[Corneal opacity as the leading symptom of hereditary lecithin-cholesterol acyltransferase (LCAT) deficiency. Case report and a review of the literature].

Research paper by E G EG Weidle, W W Lisch

Indexed on: 01 Mar '87Published on: 01 Mar '87Published in: Klinische Monatsblatter fur Augenheilkunde


Familial lecithin: cholesterol acyltransferase (LCAT) deficiency is an inborn error of lipid metabolism clinically characterized by anemia, proteinuria, and corneal opacification. The authors review the literature dealing with 34 biochemically proven and 2 probable cases of LCAT deficiency, and describe the first case from a German-speaking country. Ocular findings were bilateral diffuse nebulous corneal opacification composed of innumerable minute grayish dots throughout the stroma. At the periphery of the cornea these dots increased, forming a ringlike band with indistinct margins. A small lipid deposit was also seen in the retina of the right eye.
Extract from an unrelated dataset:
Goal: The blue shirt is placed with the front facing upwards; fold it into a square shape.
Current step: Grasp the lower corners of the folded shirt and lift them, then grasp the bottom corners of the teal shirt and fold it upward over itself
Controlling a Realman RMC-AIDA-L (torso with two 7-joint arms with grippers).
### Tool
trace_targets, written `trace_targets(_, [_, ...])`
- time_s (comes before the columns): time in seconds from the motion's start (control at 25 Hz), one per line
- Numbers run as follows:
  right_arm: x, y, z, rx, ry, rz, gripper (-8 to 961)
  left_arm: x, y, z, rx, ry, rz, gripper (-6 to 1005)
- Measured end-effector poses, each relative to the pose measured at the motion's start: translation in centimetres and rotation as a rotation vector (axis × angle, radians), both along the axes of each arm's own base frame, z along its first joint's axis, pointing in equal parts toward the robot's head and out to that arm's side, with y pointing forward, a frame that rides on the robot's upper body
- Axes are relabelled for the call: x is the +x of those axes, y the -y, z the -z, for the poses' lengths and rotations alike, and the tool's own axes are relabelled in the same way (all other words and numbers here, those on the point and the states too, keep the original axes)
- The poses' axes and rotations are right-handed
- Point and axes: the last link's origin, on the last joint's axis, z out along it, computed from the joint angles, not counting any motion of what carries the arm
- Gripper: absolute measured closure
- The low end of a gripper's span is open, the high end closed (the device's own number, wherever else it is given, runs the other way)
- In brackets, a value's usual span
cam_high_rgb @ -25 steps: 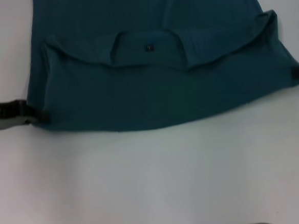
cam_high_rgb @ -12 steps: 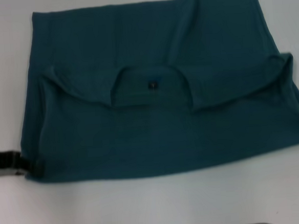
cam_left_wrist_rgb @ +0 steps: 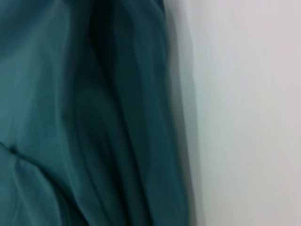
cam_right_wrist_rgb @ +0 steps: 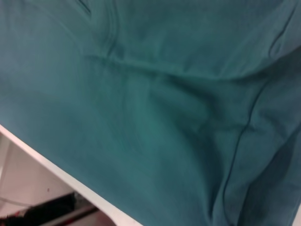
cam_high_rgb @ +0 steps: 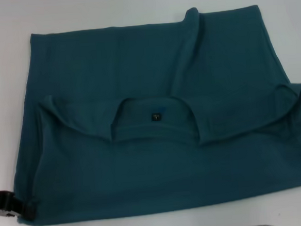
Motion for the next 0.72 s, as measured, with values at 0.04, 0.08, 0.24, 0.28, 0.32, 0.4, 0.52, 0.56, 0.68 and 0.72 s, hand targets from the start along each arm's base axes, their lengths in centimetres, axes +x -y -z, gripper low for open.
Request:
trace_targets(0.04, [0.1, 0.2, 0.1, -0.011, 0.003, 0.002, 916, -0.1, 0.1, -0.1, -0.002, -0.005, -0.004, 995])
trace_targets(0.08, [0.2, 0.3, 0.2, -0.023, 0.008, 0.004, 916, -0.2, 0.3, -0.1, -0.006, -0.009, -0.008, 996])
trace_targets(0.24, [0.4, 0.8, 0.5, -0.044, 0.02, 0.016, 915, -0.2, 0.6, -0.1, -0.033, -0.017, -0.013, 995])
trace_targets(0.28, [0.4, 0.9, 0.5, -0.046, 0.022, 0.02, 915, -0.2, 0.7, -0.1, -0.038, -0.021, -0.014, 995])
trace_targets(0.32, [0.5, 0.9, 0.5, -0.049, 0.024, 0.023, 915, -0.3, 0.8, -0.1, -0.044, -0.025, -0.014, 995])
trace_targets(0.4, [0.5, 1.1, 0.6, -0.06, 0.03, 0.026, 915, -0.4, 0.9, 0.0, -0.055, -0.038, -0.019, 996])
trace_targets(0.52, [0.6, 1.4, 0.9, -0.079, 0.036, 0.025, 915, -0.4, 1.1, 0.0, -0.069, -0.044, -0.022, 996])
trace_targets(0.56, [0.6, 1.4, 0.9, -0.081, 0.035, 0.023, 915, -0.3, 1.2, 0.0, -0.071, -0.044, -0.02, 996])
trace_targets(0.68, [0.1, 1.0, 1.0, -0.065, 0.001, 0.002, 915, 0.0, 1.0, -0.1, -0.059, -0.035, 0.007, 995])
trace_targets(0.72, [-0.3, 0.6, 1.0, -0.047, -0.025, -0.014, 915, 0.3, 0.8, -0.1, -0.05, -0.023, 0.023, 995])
Vision was 20/20, but glare disability was significantly increased. Corneal opacification was also noticed in all cases of the literature. Anemia was detected at the time of diagnosis in 92% and proteinuria in 76% of the reviewed cases. Corneal opacification is the one absolutely obligatory clinical feature; moreover it is uniform and pathognomonic: a true indicating sign of LCAT deficiency.